Anayasa Uzlaşma Komisyonu’nun, sonuna kadar çalışarak mutabakat sağlanan
maddeleri çoğaltması gerektiğini de vurgulayan Bahçeli şöyle devam
etti:

“Üzerinde uzlaşılamayan maddelerin de 2015 yılında yapılacak
Milletvekilliği Genel Seçimlerinin arkasına bırakılması, milletimizin
takdir ve tercihine emanet edilmesi en çıkar ve sağlıklı yoldur.
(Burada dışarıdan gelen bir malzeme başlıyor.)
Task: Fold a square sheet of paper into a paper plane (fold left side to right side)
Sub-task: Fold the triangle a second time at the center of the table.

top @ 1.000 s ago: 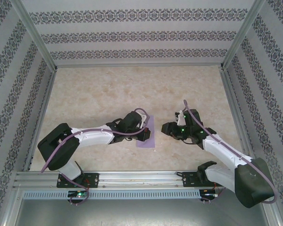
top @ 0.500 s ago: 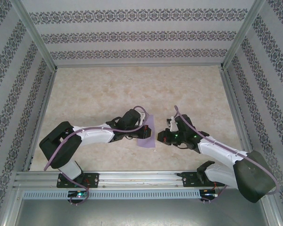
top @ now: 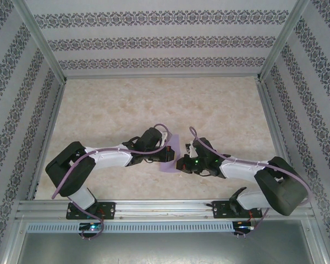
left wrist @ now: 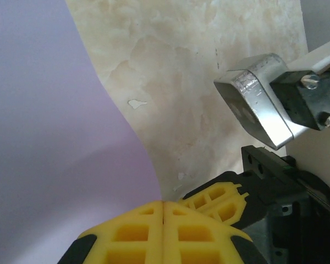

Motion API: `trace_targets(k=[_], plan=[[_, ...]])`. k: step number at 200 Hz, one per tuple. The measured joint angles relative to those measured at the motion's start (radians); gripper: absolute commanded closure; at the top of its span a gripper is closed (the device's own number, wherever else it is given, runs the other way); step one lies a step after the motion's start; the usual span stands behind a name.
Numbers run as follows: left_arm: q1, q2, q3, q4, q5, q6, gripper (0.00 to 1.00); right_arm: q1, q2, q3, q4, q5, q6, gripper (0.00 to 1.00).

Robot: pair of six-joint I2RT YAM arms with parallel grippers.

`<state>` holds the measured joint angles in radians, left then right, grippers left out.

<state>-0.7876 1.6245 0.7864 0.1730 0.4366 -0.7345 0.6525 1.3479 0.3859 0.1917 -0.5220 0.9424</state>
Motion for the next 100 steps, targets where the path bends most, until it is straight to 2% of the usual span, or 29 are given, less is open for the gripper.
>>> trace_targets(k=[100], plan=[[0.006,-0.003,-0.022,-0.005,-0.007,0.042,1.0,0.0,0.069,0.0,-0.003,0.031,0.005,1.0]])
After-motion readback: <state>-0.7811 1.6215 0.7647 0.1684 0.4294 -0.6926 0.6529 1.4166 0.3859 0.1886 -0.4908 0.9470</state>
Bizim
açımızdan Başbakan’ın samimiyeti, inandırıcılığı ve dürüstlüğü hiç
kalmamıştır. İftar programlarını bile istismara, aldatmaya ve dedikoduya
alet eden birisine güven duymak, itibarından bahsetmek nafile bir
çabadır. 10 Temmuz 2013 günü yandaş bir sendika olan Memur-Sen’in
iftarında; aldatmayı ve aldanılmayı çok aşağılık bir hareket olarak
gördüklerini söyleyen Başbakan unutmasın ki, kendisinin söz ve
icraatları bir aldatma markası olduğundan aşağılık yaftasını çoktan hak
etmektedir.”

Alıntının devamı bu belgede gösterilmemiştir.